To understand what happens under dysfunctional circumstances, it is important to understand how the Human Movement System functions under ideal circumstances.

Keep in mind, however, that given the way society is with technology, sedentary jobs and even how fitness centers are set up predominantly with uni-planar, sagittally dominant machines, that everyone will at some point develop some sort of movement impairment and Kinetic Chain imbalance. It’s only a matter of time.

What does a “functional” Human Movement System look like?

The Human Movement System is composed of 3 interrelated systems:

1. Muscular System: Length-Tension Relationships of soft tissues (muscle balance between length & strength)

2. Nervous System: Force-Couple Relationships (recruitment of muscle synergies during movement)

3. Articular System: Arthrokinematics (functional joint motion)

The Muscular System

The Muscular System consists of soft tissue structures (i.e. muscles, tendons, ligaments and fascia). Muscles and joints have typically been viewed from a structural (i.e. origin, insertion, action) rather than functional perspective.

The structural or orthopedic approach focuses on the pathology of static structures and emphasizes diagnosis based on localized evaluation and special tests.

A functional approach recognizes the function of all processes and systems within the body, rather than focusing on a single site of pathology or dysfunction.

The structural approach is necessary and valuable for acute injury or exacerbation, the functional approach is preferable when addressing chronic musculoskeletal pain and dysfunction.

Functionally, muscles can have different classifications:

  1. Agonists– prime movers e.g. Gluteus Maximus during hip extension
  2. Antagonists – act in direct opposition to prime movers e.g. Psoas and Gluteus Maximus  during hip flexion/extension
  3. Synergists – assist prime movers during functional movement patterns e.g. Hamstrings and Gluteus Maximus during hip extension
  4. Stabilizers- support or stabilize the body while the prime movers and the synergists perform the movement patterns e.g. TVA, Internal oblique and multifidus
  5. Neutralizers- Counteract unwanted action of other muscles e.g. anterior and posterior deltoids during shoulder abduction

Muscles move in different planes (i.e. sagittal, transverse and frontal). This is important to understand as many injuries occur in the transverse plane (rotation). Most exercise programs focus on sagittal movements.

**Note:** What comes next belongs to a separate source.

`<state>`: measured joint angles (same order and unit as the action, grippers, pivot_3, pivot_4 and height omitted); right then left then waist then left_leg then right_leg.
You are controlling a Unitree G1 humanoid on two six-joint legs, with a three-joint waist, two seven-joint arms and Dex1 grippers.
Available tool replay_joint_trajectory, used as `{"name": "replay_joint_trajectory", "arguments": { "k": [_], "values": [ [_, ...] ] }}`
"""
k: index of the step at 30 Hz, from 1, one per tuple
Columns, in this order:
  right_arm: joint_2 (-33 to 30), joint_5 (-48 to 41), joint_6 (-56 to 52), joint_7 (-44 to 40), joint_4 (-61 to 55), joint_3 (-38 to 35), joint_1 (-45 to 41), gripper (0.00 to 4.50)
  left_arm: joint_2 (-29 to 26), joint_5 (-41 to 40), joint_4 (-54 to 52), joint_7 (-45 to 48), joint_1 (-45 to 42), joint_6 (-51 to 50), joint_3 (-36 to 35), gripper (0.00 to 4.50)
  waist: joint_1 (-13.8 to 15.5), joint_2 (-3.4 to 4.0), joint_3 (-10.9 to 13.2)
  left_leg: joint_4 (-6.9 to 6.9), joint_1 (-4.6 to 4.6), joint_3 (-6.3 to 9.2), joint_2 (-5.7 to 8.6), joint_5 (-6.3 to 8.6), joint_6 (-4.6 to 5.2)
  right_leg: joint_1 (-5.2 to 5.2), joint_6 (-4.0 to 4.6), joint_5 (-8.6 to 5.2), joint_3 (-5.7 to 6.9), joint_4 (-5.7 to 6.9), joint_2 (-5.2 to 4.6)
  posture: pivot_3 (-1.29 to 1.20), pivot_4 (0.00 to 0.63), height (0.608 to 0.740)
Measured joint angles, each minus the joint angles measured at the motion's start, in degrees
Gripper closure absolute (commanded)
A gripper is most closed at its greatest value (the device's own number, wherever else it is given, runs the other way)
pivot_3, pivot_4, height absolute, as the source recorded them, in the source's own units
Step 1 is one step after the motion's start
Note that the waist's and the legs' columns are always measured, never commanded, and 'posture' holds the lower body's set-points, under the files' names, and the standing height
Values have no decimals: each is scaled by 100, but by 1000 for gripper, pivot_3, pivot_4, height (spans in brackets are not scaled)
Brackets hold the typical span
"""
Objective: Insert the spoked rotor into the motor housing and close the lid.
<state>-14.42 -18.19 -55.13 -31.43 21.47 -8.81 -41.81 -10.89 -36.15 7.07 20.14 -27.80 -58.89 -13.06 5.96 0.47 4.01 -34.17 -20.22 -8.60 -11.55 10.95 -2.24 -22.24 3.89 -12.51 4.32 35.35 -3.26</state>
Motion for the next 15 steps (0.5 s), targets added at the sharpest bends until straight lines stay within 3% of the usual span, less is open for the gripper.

A muscle may be a prime mover (agonist) acting concentrically in one plane and an antagonist, neutralizer or stabilizer acting eccentrically or isometrically in another.

Muscles can be further classified into two distinct, yet interdependent systems enabling our bodies to properly stabilize as well as ensure efficient force distribution during movement. These systems are the Local Muscular System (Stabilization System) and Global Muscular System (Movement Systems).

The Stabilization System is prone to weakness and inhibition. It is less activated in most functional movement patterns and fatigues easily during dynamic activities.

The Global System is prone to developing tightness. It is readily activated during most functional movements and overactive in fatigue situations or during new movement patterns.

Arthokinematics refers to joint motion.

As mentioned above, the structural or orthopedic approach focuses on the pathology of static structures and emphasizes diagnosis based on localized evaluation.

When looking at the Human Movement System however, it is important to consider that each joint is part of a chain and that the areas above and below a joint are influential. In fact, there is evidence that in some cases, areas that are seemingly unrelated and located distal or proximal to the joint in question, may be the cause of dysfunction. This has been termed Regional Interdependence.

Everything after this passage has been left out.